Copy all lines in the data that contain the string "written".

====== Provided information ======

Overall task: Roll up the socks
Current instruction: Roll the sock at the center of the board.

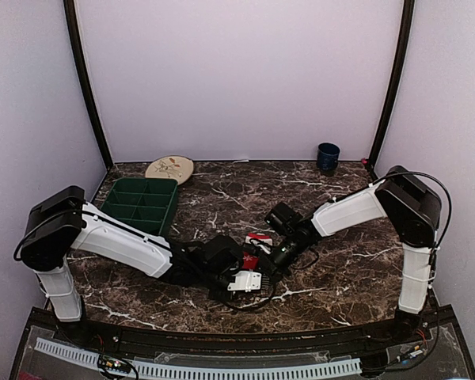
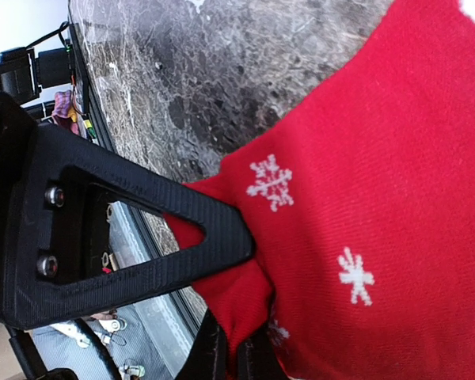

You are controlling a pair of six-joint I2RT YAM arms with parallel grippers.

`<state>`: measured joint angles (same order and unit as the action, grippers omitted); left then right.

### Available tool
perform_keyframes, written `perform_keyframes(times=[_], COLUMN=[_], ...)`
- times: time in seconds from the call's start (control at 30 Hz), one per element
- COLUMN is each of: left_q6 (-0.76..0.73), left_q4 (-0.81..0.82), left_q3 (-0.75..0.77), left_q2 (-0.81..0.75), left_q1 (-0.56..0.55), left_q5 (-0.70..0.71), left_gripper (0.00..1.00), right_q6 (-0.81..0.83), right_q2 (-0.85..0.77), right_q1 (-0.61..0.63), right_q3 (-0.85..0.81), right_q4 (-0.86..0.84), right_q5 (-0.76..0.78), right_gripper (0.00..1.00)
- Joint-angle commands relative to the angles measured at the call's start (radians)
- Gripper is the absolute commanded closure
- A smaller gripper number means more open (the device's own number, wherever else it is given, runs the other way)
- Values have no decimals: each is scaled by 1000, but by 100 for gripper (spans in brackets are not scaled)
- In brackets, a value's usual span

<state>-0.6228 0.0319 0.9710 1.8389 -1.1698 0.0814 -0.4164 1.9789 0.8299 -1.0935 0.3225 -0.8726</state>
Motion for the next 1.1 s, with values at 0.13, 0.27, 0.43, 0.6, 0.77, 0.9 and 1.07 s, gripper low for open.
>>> perform_keyframes(times=[0.13,0.27,0.43,0.6,0.77,0.9,1.07], left_q6=[23,50,64,70,77,85,97], left_q4=[-169,-265,-374,-478,-558,-591,-653], left_q3=[52,88,154,255,337,375,437], left_q2=[2,9,43,94,148,180,225], left_q1=[8,41,77,115,144,161,186], left_q5=[-136,-222,-309,-413,-487,-537,-596], left_gripper=[100,100,100,100,100,100,100], right_q6=[11,-4,-10,-8,-12,-29,4], right_q2=[-51,-93,-141,-198,-278,-357,-472], right_q1=[-24,-38,-51,-63,-64,-65,-64], right_q3=[29,68,96,147,224,291,343], right_q4=[5,-19,-24,-22,-31,-74,-73], right_q5=[11,13,28,90,219,316,474], right_gripper=[80,67,62,59,58,58,58])
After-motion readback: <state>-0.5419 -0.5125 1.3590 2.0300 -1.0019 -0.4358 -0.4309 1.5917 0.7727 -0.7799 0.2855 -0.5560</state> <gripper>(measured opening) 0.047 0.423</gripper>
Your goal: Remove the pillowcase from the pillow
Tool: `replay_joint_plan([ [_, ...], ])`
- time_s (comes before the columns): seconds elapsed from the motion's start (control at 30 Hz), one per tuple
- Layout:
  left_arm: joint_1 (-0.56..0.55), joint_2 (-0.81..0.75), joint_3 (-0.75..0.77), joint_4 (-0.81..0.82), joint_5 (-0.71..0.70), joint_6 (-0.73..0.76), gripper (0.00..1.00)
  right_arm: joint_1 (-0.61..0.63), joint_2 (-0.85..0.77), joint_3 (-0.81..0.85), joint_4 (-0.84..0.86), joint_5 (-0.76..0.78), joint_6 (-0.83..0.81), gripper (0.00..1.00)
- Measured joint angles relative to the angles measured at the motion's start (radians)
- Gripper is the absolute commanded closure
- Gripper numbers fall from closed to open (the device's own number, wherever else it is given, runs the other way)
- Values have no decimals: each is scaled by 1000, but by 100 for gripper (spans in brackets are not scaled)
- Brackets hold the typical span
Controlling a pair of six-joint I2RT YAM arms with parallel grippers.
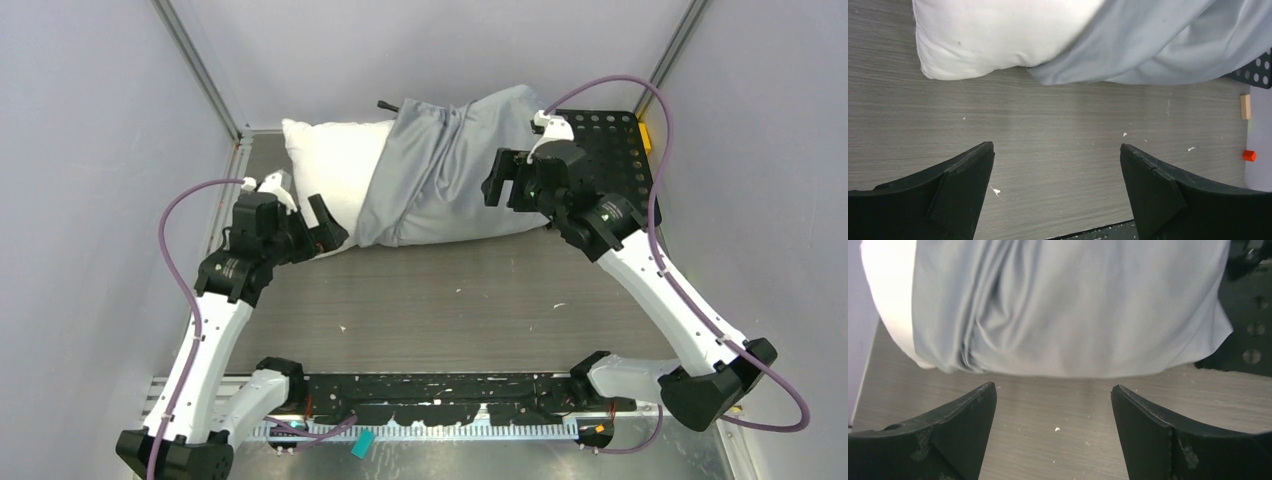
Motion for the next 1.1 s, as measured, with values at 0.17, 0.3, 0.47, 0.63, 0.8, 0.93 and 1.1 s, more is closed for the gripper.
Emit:
replay_joint_plan([
  [0.17, 0, 41, -27, 53, -27, -2, 0, 0, 12, -86, 26, -60, 24, 10],
  [0.3, 0, 49, -72, 100, -49, -17, 0, 0, 64, -119, 39, -109, 42, 10],
  [0.47, 0, 65, -82, 164, -69, -45, 0, 0, 174, -84, 55, -168, 68, 10],
  [0.63, 1, 128, -82, 238, -109, -58, 0, 22, 306, 16, 69, -203, 104, 10],
  [0.8, 28, 203, -122, 338, -155, -108, 0, 93, 451, 146, 58, -156, 116, 18],
  [0.93, 63, 256, -143, 386, -177, -145, 0, 126, 548, 225, 30, -104, 109, 62],
  [1.1, 105, 305, -143, 431, -194, -158, 0, 122, 547, 181, 17, -26, 95, 100],
])
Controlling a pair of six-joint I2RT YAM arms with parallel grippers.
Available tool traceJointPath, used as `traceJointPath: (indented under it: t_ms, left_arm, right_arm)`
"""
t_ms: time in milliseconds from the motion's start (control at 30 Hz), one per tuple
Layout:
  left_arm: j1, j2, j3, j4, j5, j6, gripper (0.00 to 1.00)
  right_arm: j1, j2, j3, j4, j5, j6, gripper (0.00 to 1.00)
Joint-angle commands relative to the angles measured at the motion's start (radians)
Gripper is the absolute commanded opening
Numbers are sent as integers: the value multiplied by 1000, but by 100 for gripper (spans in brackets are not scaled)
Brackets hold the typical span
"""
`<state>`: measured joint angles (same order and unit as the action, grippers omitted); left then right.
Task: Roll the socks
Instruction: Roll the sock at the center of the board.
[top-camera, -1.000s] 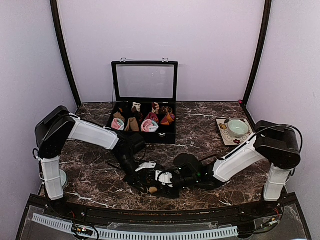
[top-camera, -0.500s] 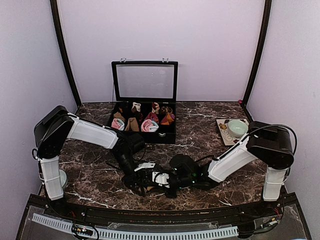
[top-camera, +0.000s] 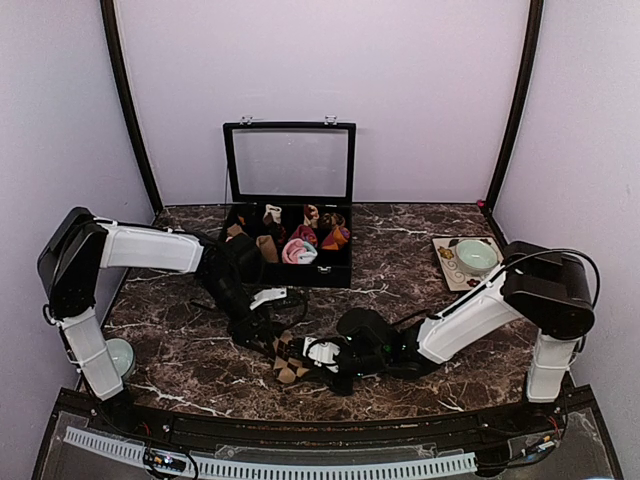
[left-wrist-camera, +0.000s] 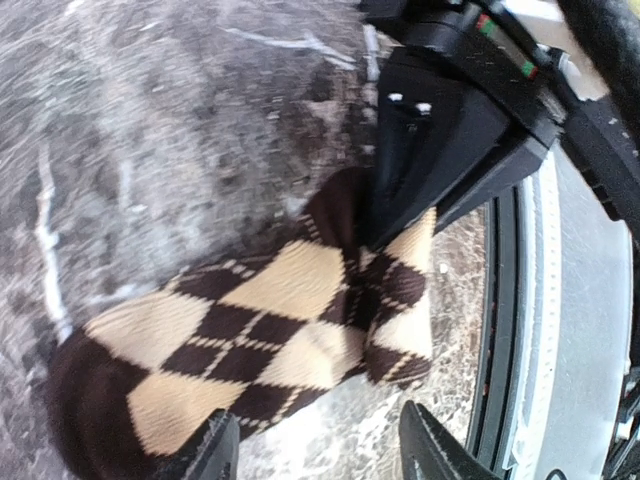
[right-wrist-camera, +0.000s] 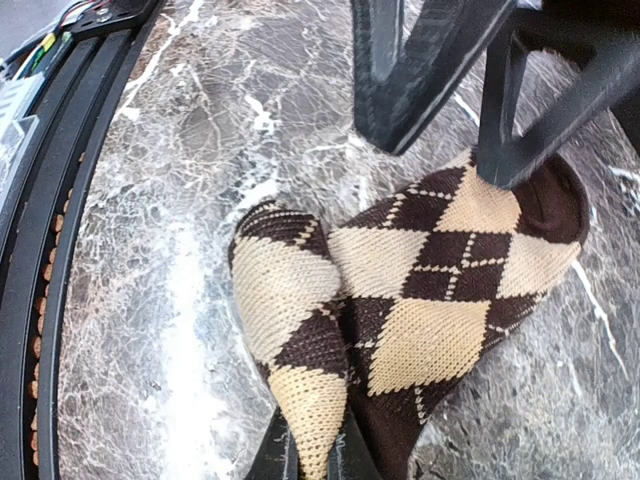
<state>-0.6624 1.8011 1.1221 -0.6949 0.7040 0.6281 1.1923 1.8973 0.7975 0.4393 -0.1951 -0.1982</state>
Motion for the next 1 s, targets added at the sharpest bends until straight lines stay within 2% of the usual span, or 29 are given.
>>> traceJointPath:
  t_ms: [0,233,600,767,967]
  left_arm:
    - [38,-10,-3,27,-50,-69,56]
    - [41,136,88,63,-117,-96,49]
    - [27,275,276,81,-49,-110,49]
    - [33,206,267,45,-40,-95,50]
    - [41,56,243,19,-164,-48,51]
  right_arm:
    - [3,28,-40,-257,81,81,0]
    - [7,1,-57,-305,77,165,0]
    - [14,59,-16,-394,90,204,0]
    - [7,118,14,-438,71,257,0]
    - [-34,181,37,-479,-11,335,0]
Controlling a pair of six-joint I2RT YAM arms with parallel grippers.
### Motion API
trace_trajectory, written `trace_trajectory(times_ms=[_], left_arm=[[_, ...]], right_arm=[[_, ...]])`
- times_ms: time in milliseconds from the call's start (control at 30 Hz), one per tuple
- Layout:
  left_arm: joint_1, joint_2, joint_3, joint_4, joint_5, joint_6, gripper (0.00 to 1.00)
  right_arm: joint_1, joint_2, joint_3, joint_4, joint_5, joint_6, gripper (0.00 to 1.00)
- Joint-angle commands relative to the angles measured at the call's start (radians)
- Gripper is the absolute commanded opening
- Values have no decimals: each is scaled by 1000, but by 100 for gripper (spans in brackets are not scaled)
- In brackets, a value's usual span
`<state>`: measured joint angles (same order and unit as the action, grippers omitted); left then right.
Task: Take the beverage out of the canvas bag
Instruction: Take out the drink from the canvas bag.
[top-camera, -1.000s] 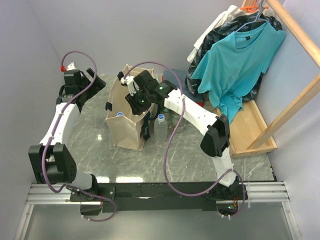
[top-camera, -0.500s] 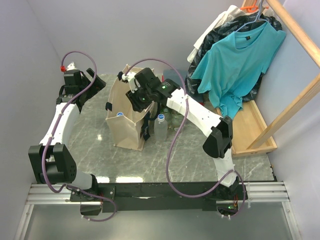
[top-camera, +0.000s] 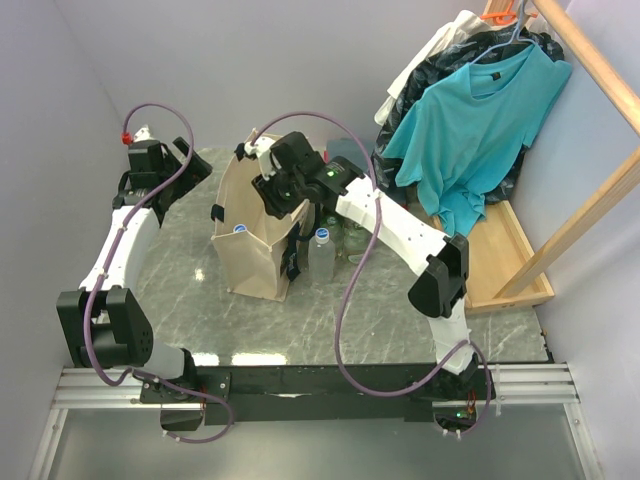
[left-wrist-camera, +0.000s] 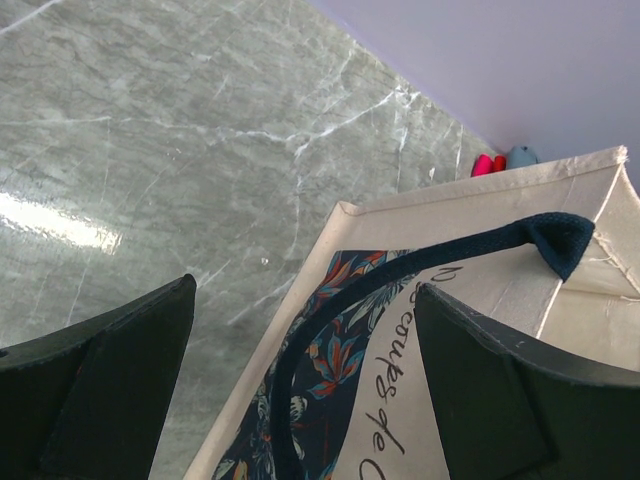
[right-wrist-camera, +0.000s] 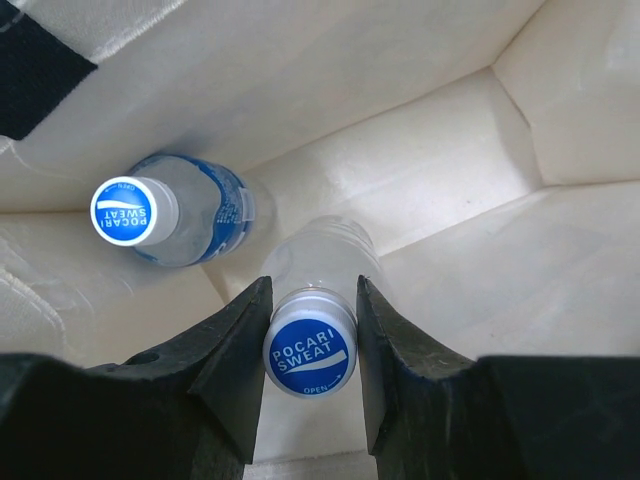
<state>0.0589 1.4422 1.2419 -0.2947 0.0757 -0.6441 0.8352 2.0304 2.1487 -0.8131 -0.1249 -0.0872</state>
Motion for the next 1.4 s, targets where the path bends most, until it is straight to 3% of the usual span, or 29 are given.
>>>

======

Your solution:
perform_keyframes, written `perform_keyframes(times=[_], COLUMN=[_], ...)`
trace_trajectory, written `trace_trajectory(times_ms=[_], left_arm=[[_, ...]], right_arm=[[_, ...]])`

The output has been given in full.